[Dataset items]
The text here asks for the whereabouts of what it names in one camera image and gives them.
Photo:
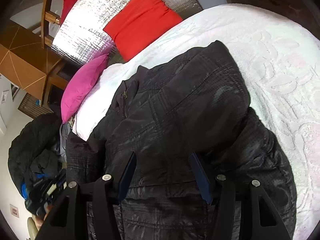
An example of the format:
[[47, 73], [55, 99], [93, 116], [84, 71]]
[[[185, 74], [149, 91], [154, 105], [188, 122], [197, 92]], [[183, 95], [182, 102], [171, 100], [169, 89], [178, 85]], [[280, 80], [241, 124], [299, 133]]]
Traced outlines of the pink pillow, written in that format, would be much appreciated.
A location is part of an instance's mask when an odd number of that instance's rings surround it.
[[95, 86], [100, 74], [107, 67], [108, 55], [104, 54], [84, 64], [71, 78], [61, 100], [62, 123], [65, 124], [78, 111], [84, 98]]

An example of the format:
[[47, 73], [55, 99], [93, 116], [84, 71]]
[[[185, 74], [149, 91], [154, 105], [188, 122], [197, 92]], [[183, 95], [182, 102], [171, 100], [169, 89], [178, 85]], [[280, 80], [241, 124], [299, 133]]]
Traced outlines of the black clothes pile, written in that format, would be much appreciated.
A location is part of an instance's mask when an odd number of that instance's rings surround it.
[[61, 118], [42, 114], [26, 124], [12, 141], [8, 155], [11, 179], [33, 215], [45, 213], [47, 191], [64, 176], [60, 153]]

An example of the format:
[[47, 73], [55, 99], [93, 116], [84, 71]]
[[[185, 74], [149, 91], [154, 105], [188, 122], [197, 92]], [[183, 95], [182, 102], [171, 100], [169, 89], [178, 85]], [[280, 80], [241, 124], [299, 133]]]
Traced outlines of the white embossed bed blanket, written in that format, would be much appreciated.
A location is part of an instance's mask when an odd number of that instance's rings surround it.
[[301, 25], [261, 8], [225, 4], [176, 25], [125, 64], [111, 64], [79, 108], [73, 132], [87, 140], [116, 89], [139, 66], [152, 68], [193, 47], [221, 41], [238, 65], [251, 107], [273, 131], [297, 188], [294, 239], [319, 222], [319, 40]]

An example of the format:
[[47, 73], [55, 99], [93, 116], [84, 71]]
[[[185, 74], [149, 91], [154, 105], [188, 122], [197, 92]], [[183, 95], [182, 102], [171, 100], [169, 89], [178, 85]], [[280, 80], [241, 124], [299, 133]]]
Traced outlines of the red pillow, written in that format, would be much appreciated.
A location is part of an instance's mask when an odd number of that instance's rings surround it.
[[183, 18], [162, 0], [130, 0], [103, 28], [125, 61], [144, 50]]

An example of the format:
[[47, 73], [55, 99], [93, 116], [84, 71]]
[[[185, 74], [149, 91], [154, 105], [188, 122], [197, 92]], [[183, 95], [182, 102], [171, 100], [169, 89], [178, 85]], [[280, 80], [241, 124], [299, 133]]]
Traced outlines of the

**PROBLEM DESCRIPTION**
Above are the records; copy every one of them exactly and omit the images.

**SOLUTION TO THE PROBLEM**
The text here asks for the whereabouts of what it names in one camera image and gives them.
Photo:
An example of the format:
[[47, 73], [55, 99], [93, 116], [84, 71]]
[[[185, 74], [149, 91], [154, 105], [188, 122], [197, 92]], [[183, 95], [182, 102], [171, 100], [169, 89], [178, 85]], [[280, 80], [241, 124], [299, 133]]]
Traced outlines of the pink pillow, written in that format, would be much appreciated.
A location is part of an instance's mask when an odd number of that instance's rings surround it.
[[95, 86], [100, 74], [107, 67], [108, 55], [104, 54], [84, 64], [71, 78], [61, 100], [62, 123], [65, 124], [78, 111], [84, 98]]

An example of the format:
[[47, 73], [55, 99], [93, 116], [84, 71]]
[[[185, 74], [149, 91], [154, 105], [188, 122], [197, 92]], [[183, 95], [182, 102], [171, 100], [169, 89], [178, 85]], [[280, 80], [241, 124], [299, 133]]]
Traced outlines of the black clothes pile, written in that format, would be much appreciated.
A location is part of an instance's mask when an odd number of that instance's rings surround it.
[[61, 118], [42, 114], [26, 124], [12, 141], [8, 155], [11, 179], [33, 215], [45, 213], [47, 191], [64, 176], [60, 153]]

An example of the format:
[[47, 73], [55, 99], [93, 116], [84, 71]]
[[[185, 74], [149, 91], [154, 105], [188, 122], [197, 92]], [[183, 95], [182, 102], [171, 100], [169, 89], [178, 85]], [[280, 80], [241, 124], [299, 133]]]
Traced outlines of the white embossed bed blanket, written in that format, would be much appreciated.
A location is part of an instance's mask when an odd number of that instance's rings surround it.
[[301, 25], [261, 8], [225, 4], [176, 25], [125, 64], [111, 64], [79, 108], [73, 132], [87, 140], [116, 89], [139, 66], [152, 68], [193, 47], [221, 41], [238, 65], [251, 107], [273, 131], [297, 188], [294, 239], [319, 222], [319, 40]]

An example of the format:
[[47, 73], [55, 99], [93, 116], [84, 71]]
[[[185, 74], [149, 91], [154, 105], [188, 122], [197, 92]], [[183, 95], [182, 102], [171, 100], [169, 89], [178, 85]], [[280, 80], [241, 124], [299, 133]]]
Traced outlines of the red pillow, written in that format, would be much appreciated.
A location is part of an instance's mask when an odd number of that instance's rings surround it.
[[183, 18], [162, 0], [130, 0], [103, 28], [125, 61], [144, 50]]

An example of the format:
[[47, 73], [55, 99], [93, 116], [84, 71]]
[[[185, 74], [149, 91], [154, 105], [188, 122], [197, 92]], [[183, 95], [182, 102], [171, 100], [169, 89], [178, 85]], [[280, 80], [241, 124], [299, 133]]]
Traced outlines of the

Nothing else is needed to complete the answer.